Aile içi şiddet çocuğa anne babası ya da evdeki diğer büyükler
tarafından, okulda şiddet ise öğretmenler, görevliler ya da diğer öğrenciler
tarafından uygulanmaktadır.
Anne baba yaşının çok genç olması, işsizlik, ekonomik
sıkıntılar, aile içi geçimsizlik, alkol ya da uyuşturucu kullanımı, çok çocuklu
aile, ana babada ruhsal bozukluk gibi etmenler aile içinde çocuğun şiddete
maruz kalmasını artırırken, okulda da öğretmenin kişilik bozukluğu, kalabalık
sınıflar, sosyal baskılar, disiplin yöntemi olarak dayağın kabul görmesi gibi
nedenler şiddete yol açmaktadır.
Bunlara ek olarak zihinsel ya da bedensel özürlü, hiperaktif ya
da uyum güçlüğü çeken çocuklar şiddete daha sık maruz kalmaktadırlar.
Sonuç ve Öneriler:
Çocukları şiddetten korumanın ilk adımı şiddetin varlığını kabul
etmektir.
“Bizde böyle şeyler olmaz.”
“Bu kadarcık dövme şiddet sayılmaz”
gibi yaklaşımlar şiddeti inkar etmektir.
Ülkemizde fiziksel cezanın disiplin yöntemi olarak yaygın bir
kullanımı olduğu bilinmekteyse de boyutları konusunda ayrıntılı çalışmalara
gereksinim vardır.
Öğretmenler çocuk istismarı konusunda gerek mezuniyet öncesi
gerek hizmet içi eğitimlerde bilgilendirilmeli, istismara uğramış çocukları
fark etme konusunda beceri kazandırılmalıdır. Öğretmen, çocuğu eğitirken asla
fiziksel ceza uygulamayarak örnek olmalı, uygulayanları da hoş görmemelidir.
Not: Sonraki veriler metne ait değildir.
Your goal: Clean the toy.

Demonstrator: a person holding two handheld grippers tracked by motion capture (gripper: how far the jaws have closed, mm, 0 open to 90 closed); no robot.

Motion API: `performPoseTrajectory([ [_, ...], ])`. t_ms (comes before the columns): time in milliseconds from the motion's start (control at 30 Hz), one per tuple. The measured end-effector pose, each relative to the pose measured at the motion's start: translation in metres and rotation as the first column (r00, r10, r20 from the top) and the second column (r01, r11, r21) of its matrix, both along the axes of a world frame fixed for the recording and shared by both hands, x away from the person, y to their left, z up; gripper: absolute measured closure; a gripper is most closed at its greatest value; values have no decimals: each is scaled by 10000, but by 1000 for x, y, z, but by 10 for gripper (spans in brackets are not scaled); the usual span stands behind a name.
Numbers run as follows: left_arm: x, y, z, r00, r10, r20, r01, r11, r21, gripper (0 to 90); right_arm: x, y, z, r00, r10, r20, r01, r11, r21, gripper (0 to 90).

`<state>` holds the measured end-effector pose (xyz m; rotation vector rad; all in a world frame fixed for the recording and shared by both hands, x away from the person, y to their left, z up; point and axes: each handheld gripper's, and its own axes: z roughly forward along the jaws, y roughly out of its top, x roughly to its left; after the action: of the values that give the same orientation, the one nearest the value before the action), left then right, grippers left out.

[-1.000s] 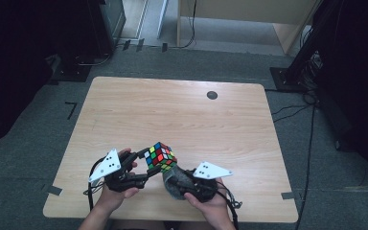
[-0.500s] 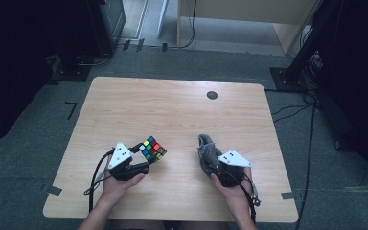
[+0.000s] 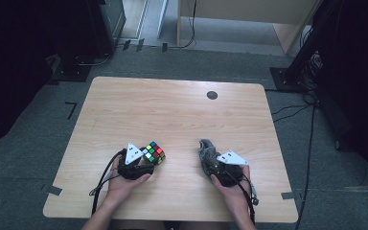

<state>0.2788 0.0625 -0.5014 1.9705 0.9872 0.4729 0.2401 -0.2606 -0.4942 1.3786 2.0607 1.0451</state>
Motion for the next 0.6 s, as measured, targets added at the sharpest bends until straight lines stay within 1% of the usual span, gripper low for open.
performPoseTrajectory([
  [67, 2, 1, -1, 9999, -74, -94, 74, 10000, -39, 340, 0, -1, -1, 10000, -62, -13, 62, 10000, -12, 608],
  [233, 4, 3, -6, 9998, -156, -99, 154, 9996, -257, 340, 1, -1, -4, 9999, -98, -138, 98, 10000, -4, 611],
  [333, 5, 4, -7, 9998, -164, -137, 159, 9992, -358, 342, 1, -1, -5, 9999, -99, -110, 98, 9999, -25, 612],
  [433, 6, 5, -7, 9995, -104, -285, 89, 9986, -524, 341, 1, -1, -5, 9999, -123, -111, 123, 9999, -13, 612],
  [467, 7, 6, -8, 9992, -30, -404, 5, 9982, -597, 338, 2, -1, -5, 9998, -123, -123, 123, 9999, -10, 611],
  [533, 8, 7, -9, 9976, 73, -688, -109, 9986, -512, 316, 2, -1, -6, 9998, -104, -140, 104, 9999, -27, 609],
  [600, 9, 5, -10, 9961, 278, -840, -300, 9993, -242, 274, 2, -1, -7, 9998, -113, -158, 112, 9999, -27, 606],
])
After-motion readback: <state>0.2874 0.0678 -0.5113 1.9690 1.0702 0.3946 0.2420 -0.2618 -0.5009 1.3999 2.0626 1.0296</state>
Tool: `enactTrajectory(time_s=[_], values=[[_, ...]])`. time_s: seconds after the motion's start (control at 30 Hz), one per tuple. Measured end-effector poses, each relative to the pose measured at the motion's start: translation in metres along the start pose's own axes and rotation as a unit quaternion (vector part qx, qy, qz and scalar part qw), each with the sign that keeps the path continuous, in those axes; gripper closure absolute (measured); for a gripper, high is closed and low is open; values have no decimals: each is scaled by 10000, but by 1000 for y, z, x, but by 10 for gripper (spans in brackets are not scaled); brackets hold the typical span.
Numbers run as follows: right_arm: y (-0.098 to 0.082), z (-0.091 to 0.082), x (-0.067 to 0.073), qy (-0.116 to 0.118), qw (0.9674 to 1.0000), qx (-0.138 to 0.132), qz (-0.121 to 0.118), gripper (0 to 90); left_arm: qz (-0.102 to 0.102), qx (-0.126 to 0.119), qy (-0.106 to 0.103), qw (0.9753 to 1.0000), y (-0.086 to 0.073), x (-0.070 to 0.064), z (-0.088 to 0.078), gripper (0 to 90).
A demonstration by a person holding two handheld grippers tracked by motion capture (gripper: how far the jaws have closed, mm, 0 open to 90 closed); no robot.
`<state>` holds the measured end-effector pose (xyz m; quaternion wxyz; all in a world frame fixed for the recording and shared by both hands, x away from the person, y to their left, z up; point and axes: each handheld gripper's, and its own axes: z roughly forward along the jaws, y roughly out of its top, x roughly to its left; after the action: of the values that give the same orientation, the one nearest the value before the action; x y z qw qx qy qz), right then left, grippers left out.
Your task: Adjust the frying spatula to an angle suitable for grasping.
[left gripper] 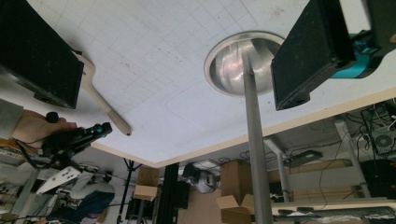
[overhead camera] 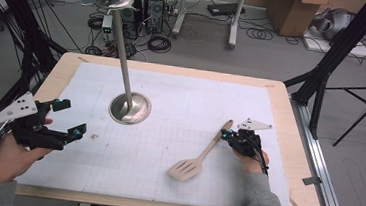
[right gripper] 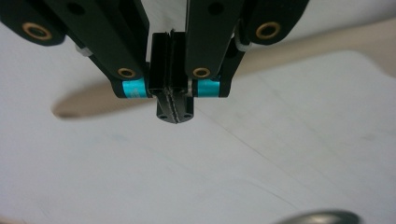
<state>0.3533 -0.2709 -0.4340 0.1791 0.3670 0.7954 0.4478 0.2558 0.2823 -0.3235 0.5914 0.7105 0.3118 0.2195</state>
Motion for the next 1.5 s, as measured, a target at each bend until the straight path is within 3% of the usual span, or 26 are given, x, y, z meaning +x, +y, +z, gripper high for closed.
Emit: enactTrajectory(time_s=[0.07, 0.3, 0.5, 0.63, 0.9, 1.07, 1.5], values=[[5, -2, 7, 221, 9996, -58, -147, 900, -2, 20, 0, 10000, 0, 1, 1, 29], [11, 16, 40, 705, 9954, 271, -594, 900, 40, 70, -41, 10000, 0, -2, 6, 29], [11, 32, 58, 891, 9898, 650, -897, 900, 15, 114, -26, 9999, -1, -1, 6, 29], [9, 36, 61, 876, 9878, 845, -969, 900, 11, 112, -6, 9999, -1, 0, 4, 29], [7, 34, 63, 874, 9857, 988, -1047, 900, 7, 103, -53, 9999, 0, 1, 9, 29], [1, 28, 61, 922, 9874, 929, -890, 900, -2, 150, -112, 9998, 0, 1, 16, 29], [-4, 17, 63, 860, 9877, 937, -909, 900, 19, 197, -238, 9995, 1, 1, 29, 29]])
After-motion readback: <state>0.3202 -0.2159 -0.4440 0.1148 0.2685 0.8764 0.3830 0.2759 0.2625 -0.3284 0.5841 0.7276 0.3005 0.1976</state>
Toplumun çocuk istismarı konusunda duyarlılığını artırmak,
öğrencilerinin anne babalarını ve diğer bireyleri eğitmek konusunda öğretmene
önemli görevler düşmektedir.
Okul aile birliği toplantıları ve veli görüşmelerinden bu
amaçlar için yararlanılabilir.
Okulda ve evde disiplini sağlamak için dayak dışı seçenekler
bulunmaktadır.
Bu seçenekleri uygulamanın çocukta olumlu davranışı geliştirmede
daha başarılı olduğu kanıtlanmıştır. Aşağıda bu tür seçeneklerin bazıları
özetlenmiştir.
Dayak dışı yollarla disiplini nasıl
sağlayabiliriz?
*Çocukla yaşına uygun bir dille konuşarak iyi iletişim kurun.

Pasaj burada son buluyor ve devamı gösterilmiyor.